At the simplest level, all of these data support the hypothesis that sperm bind to specific glycan structures on the ZP, presumably on ZP3. However, similar approaches by different investigators have failed to reach a consensus regarding the terminal sugar that presumably plays a critical role in sperm binding. In vitro competition studies suggest sperm recognize terminal Gal and mannose epitopes, but studies using large molecular weight glycans, rather than soluble glycoside inhibitors, also suggest a role for terminal GlcNAc. Irregardless, the use of defined oligosaccharides to competitively inhibit sperm-zona binding must be interpreted with caution, since the degree and type of oligosaccharide branching can affect the ability of the terminal sugar to competitively inhibit sperm-egg binding. This raises the possibility that negative results may simply result from an inappropriate presentation of the terminal sugar, such that it is not recognized by the sperm receptor (Litscher et al., 1995; Clark and Dell, 2006). Furthermore, immunocytochemical analysis reveals that the sugar composition of the ZP is heterogeneous (Avilés et al., 1997; Avilés et al., 2000). Some sugar moieties, such as α-Gal and N-acetylgalactosamine (GalNAc) are confined to the inner portions of the mature ZP, whereas other sugars, such as GlcNAc, are dispersed uniformly throughout the zona. The spatial heterogeneity of zona glycosides makes it impossible to know whether soluble glycosides added as competitors of sperm-zona binding necessarily mimic glycans available to sperm at initial binding, or rather, during later aspects of zona penetration. Some sugar epitopes that competitively inhibit sperm binding in vitro, such as Lewis X fucosyl residues, are not present anywhere in the ovarian or ovulated mouse ZP, making it unlikely they participate in sperm-egg interactions (Avilés et al., 2000). Nevertheless, the inhibitory activity of Lewis X glycosides suggests they may mimic a structurally similar epitope in the ZP.

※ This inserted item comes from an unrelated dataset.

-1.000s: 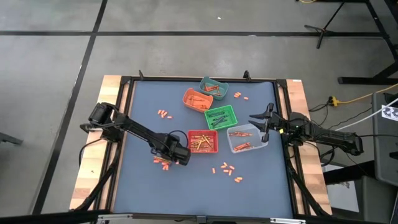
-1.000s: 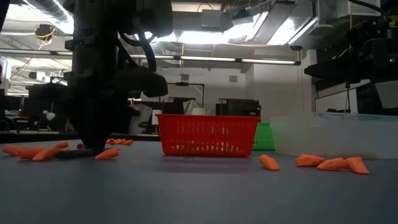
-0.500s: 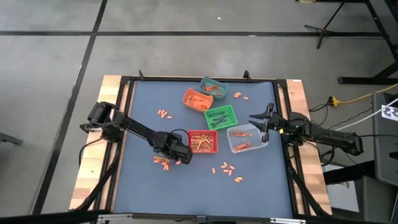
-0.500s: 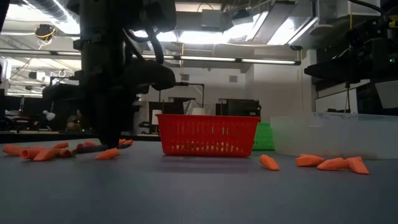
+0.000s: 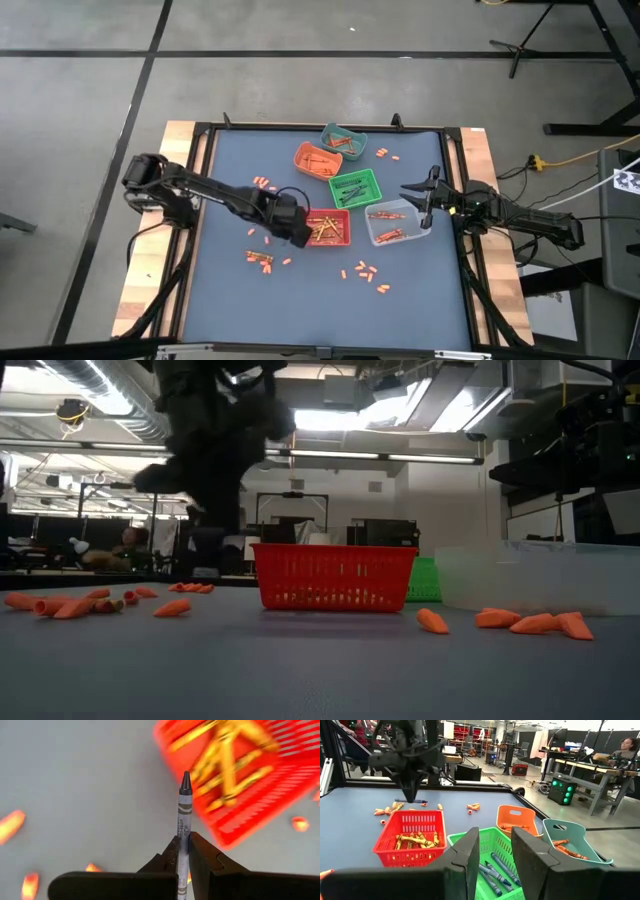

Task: Sort crayons
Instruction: Put the blue crayon into the green bin

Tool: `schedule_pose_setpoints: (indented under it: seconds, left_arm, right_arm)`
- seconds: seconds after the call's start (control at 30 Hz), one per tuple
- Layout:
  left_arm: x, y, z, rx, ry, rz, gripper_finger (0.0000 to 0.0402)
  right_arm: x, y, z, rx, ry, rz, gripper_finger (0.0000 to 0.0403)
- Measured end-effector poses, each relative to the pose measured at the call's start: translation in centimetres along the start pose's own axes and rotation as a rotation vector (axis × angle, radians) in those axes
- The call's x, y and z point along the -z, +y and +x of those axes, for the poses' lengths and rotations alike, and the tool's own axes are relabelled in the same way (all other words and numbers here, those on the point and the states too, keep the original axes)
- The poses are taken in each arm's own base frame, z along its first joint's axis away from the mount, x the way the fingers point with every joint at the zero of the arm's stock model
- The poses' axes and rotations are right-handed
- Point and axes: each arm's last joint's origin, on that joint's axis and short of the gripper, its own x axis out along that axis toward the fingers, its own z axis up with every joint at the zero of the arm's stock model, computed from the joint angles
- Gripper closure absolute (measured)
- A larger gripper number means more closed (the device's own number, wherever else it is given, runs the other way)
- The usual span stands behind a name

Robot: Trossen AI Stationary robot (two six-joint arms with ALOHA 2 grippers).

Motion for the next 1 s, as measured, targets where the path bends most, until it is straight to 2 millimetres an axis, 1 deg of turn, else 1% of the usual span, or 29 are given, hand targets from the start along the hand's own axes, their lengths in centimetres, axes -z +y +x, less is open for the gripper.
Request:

Whereas some studies have employed soluble sugars as competitive inhibitors, others have approached the identity of the sperm-binding glycan by glycosidase treatment of the intact ZP or of purified ZP3, or by sperm binding to glycans immobilized on beads. Some investigators have reported that the sperm-binding activity of purified ZP3 is sensitive to pretreatment with GlcNAc’dase, but not to α- or β-galactosidase treatment (Miller et al., 1992); whereas others have reported sensitivity to α-galactosidase but not to GlcNAc’dase (Bleil and Wassarman, 1988). Similarly inconsistent results have been reported for the ability of exoglycosidases to remove sperm-binding sires on the intact ZP (Shur and Hall, 1982b; Mori et al., 1997). Further complicating this issue, is the suggestion that N-linked glycans also participate in mouse sperm binding, in addition to O-linked glycans, since treatment of the intact ZP (as opposed to purified ZP3) with N-glycanase inhibits subsequent sperm binding (Yamagata, 1985). In this regard, N-linked glycans have been implicated in the binding of porcine and bovine sperm to the egg ZP (Yonezawa et al., 1995; Yonezawa et al., 2007).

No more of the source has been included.